Exercise instructions:
Your reply should be made up of every line in the records below that holds the string "coil".

##############################

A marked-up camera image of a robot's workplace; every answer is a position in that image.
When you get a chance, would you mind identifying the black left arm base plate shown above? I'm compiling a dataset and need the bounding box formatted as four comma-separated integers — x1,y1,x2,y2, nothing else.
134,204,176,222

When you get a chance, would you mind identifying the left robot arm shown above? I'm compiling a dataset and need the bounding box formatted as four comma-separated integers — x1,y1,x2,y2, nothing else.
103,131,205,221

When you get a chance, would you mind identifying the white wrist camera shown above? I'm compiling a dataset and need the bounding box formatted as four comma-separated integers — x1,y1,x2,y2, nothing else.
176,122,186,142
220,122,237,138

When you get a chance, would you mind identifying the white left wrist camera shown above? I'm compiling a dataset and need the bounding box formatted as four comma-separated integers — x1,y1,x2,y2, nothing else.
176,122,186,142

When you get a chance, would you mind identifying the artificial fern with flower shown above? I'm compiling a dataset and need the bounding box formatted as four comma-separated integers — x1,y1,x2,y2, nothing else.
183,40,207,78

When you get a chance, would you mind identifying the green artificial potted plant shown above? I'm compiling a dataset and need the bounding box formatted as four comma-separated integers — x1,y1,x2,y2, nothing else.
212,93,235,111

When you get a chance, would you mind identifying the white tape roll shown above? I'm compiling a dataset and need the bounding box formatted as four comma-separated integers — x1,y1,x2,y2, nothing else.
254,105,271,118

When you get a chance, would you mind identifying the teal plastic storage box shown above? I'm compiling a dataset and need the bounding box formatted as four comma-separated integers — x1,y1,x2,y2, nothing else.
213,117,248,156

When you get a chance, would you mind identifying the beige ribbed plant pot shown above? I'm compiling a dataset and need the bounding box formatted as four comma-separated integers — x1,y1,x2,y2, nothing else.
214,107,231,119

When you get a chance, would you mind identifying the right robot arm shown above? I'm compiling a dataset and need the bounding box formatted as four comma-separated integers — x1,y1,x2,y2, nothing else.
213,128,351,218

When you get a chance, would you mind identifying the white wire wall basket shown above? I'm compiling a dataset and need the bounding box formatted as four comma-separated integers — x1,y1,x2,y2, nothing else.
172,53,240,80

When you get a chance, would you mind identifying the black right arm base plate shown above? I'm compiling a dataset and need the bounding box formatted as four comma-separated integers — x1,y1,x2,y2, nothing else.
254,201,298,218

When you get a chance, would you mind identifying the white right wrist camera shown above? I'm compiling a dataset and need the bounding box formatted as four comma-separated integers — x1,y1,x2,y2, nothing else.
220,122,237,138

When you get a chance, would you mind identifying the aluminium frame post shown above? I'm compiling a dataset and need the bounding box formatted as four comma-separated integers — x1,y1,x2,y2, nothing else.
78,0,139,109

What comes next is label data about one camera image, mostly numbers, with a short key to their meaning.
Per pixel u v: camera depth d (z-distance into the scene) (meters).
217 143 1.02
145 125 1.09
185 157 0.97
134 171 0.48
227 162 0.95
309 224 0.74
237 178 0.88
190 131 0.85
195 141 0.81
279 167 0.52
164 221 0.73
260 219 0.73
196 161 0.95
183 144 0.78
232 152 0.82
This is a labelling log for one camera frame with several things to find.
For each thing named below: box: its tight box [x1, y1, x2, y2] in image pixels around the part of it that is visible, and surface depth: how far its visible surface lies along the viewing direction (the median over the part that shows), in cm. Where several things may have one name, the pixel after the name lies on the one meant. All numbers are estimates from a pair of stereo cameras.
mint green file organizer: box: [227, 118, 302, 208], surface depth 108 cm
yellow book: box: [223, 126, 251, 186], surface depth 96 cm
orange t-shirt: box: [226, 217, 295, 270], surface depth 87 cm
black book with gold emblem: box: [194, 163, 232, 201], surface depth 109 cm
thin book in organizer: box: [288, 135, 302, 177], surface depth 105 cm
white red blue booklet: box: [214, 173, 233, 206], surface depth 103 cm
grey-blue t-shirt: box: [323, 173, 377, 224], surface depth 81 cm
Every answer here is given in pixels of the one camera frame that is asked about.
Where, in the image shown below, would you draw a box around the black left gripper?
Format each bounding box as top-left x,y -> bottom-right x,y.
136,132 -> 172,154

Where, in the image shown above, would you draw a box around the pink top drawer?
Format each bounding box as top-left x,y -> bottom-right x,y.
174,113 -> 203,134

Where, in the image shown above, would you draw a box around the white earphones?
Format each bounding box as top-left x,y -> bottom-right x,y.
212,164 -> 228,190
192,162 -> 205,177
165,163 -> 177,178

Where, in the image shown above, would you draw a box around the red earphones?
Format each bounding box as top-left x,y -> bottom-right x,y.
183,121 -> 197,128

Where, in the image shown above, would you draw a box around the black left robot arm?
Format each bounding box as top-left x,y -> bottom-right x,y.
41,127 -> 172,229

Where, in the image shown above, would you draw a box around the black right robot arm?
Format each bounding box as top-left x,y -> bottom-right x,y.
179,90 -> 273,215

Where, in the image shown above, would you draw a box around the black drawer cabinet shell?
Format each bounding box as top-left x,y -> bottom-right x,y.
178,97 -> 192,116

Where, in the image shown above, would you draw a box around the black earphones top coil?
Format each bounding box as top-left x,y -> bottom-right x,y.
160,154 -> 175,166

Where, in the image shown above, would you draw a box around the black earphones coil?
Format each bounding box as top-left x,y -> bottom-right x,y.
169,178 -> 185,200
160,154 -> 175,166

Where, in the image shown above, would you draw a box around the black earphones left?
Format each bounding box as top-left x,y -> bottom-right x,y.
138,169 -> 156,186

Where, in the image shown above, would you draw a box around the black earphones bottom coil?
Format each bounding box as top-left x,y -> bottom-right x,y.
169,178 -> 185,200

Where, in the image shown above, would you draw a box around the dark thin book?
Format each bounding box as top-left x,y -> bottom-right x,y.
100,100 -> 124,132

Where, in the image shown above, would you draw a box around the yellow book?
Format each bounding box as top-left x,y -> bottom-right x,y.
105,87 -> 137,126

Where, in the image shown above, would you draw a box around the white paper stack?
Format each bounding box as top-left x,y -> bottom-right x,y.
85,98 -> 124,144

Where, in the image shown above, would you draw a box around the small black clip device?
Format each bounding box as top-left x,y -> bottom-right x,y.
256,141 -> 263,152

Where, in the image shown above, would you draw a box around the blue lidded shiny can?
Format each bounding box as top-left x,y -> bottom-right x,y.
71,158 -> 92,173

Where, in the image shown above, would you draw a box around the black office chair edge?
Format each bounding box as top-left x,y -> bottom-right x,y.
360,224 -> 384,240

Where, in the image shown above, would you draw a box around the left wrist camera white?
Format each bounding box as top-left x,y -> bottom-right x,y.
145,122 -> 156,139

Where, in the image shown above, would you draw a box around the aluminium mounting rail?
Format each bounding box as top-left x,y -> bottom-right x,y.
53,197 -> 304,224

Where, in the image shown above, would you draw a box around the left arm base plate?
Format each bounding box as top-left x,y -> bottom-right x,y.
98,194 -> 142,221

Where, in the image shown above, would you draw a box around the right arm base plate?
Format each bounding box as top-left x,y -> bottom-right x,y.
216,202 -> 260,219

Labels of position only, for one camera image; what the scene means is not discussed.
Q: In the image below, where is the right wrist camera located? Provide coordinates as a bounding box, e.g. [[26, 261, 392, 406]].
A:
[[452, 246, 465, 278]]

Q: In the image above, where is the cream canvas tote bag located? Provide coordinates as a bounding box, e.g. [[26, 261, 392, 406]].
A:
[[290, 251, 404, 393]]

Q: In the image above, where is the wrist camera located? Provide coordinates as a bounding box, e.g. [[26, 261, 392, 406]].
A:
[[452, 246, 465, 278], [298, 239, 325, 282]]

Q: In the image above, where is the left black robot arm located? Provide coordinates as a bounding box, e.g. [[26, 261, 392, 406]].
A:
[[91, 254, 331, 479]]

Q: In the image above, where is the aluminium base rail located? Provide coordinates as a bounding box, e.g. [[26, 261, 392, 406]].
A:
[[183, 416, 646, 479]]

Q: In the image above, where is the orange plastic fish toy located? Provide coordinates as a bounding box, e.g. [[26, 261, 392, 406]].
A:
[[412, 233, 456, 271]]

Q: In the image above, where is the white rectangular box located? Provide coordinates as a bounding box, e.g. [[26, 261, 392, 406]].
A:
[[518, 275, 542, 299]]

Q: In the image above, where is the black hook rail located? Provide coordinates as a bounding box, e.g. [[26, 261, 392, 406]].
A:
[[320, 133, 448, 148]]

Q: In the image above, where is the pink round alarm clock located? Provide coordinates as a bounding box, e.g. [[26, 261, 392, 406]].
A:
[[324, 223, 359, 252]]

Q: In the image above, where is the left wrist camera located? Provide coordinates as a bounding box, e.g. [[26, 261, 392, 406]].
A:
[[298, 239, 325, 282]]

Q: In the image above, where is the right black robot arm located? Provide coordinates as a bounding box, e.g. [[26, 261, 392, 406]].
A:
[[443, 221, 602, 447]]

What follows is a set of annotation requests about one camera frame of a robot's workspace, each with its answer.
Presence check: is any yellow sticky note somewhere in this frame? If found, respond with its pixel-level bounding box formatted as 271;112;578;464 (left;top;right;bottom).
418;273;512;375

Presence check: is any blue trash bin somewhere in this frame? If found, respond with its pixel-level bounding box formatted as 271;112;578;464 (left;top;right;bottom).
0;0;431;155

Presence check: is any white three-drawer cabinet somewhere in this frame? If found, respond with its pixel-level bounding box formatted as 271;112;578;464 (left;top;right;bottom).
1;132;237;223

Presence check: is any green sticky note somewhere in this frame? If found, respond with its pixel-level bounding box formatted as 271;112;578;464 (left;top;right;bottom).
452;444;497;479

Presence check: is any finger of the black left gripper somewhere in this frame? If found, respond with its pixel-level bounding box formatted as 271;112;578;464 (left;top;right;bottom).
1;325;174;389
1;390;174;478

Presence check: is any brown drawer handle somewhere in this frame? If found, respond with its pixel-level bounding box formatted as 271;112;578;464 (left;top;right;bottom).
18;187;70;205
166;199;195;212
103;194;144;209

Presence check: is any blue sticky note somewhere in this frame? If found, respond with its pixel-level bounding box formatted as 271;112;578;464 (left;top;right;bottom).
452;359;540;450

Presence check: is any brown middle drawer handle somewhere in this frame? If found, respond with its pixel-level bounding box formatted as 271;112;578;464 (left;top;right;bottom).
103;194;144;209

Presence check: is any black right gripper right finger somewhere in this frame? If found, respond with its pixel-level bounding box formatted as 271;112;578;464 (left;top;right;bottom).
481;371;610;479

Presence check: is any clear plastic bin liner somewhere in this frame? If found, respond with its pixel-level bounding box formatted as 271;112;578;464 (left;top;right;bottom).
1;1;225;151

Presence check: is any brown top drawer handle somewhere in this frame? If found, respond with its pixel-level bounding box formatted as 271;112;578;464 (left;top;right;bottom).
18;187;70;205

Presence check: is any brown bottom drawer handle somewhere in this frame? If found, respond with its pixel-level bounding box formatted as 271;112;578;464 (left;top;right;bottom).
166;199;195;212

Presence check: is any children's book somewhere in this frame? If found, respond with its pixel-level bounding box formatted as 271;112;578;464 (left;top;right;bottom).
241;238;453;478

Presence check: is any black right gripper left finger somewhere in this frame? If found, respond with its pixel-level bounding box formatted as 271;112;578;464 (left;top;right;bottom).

##############################

Solved problem:
Where, in the image shown above, would you draw a box around the black earphones top coil?
Where, in the image shown above, would you draw a box around the black earphones coil?
Where, in the image shown above, would you draw a box around the black earphones bottom coil?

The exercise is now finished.